**Data extract**:
┄┄┄┄┄┄┄┄┄┄┄┄┄┄┄┄┄┄┄┄

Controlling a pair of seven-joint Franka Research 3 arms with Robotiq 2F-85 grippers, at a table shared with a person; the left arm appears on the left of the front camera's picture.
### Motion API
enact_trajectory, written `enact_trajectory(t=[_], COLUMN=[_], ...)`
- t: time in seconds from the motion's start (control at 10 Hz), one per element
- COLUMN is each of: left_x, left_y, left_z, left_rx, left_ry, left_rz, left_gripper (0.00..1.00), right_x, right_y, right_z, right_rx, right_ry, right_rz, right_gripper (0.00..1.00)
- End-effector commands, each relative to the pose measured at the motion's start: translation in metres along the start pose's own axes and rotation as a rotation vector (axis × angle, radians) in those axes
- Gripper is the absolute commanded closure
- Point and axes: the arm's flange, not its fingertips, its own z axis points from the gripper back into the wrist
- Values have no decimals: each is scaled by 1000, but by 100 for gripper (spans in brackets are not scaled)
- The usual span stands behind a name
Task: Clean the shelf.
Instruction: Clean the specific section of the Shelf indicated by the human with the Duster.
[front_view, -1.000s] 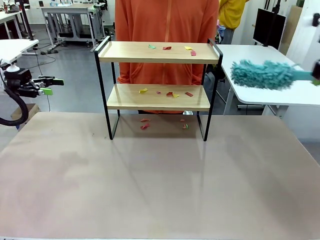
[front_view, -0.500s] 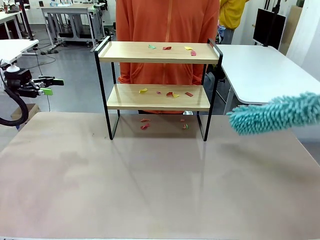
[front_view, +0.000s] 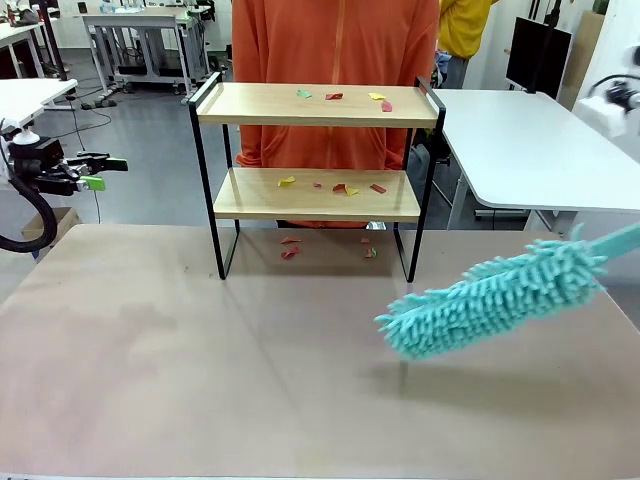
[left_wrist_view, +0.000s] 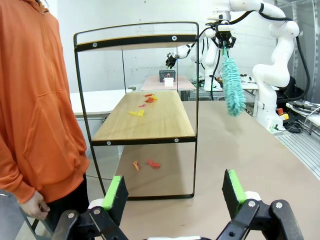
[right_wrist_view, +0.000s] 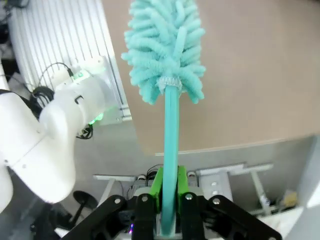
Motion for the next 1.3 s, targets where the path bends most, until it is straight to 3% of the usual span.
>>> enact_trajectory(t=[0.0,0.2,0.3,1.2], left_x=[2,2,2,2], left_y=[-1,-1,-1,-1], left_z=[-1,-1,-1,-1], left_rx=[-5,-5,-5,-5], left_ry=[3,3,3,3], left_rz=[-1,-1,-1,-1], left_gripper=[0,0,0,0], right_x=[18,32,30,30], right_y=[-6,-13,-2,-2], right_z=[-8,-18,-10,-10], right_rx=[29,39,37,37], right_ry=[-61,-83,-42,-42], right_rz=[77,54,57,57], right_gripper=[87,87,87,87])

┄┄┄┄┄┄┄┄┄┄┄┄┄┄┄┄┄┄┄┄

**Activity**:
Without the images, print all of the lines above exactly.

**Output of the task**:
Controlling a pair of seven-joint Franka Research 3 arms with Robotiq 2F-85 grippers, at a table shared with a person; the left arm appears on the left of the front camera's picture.
### Motion API
enact_trajectory, written `enact_trajectory(t=[_], COLUMN=[_], ...)`
- t: time in seconds from the motion's start (control at 10 Hz), one per element
- COLUMN is each of: left_x, left_y, left_z, left_rx, left_ry, left_rz, left_gripper (0.00..1.00), right_x, right_y, right_z, right_rx, right_ry, right_rz, right_gripper (0.00..1.00)
- End-effector commands, each relative to the pose measured at the motion's start: translation in metres along the start pose's own axes and rotation as a rotation vector (axis × angle, radians) in those axes
- Gripper is the absolute commanded closure
- Point and axes: the arm's flange, not its fingertips, its own z axis points from the gripper back into the wrist
- Values have no decimals: each is scaled by 1000, but by 100 for gripper (spans in brackets are not scaled)
- The usual span stands behind a name
Task: Clean the shelf.
Instruction: Clean the specific section of the Shelf indicated by the human with the Duster.
[front_view, -1.000s] 
[front_view, -0.500s] 
[front_view, +0.000s] 
[left_wrist_view, +0.000s] 
[right_wrist_view, +0.000s] 
Motion for the next 1.3 s, targets where the path bends most, until it is straight to 3% of the usual span.
>>> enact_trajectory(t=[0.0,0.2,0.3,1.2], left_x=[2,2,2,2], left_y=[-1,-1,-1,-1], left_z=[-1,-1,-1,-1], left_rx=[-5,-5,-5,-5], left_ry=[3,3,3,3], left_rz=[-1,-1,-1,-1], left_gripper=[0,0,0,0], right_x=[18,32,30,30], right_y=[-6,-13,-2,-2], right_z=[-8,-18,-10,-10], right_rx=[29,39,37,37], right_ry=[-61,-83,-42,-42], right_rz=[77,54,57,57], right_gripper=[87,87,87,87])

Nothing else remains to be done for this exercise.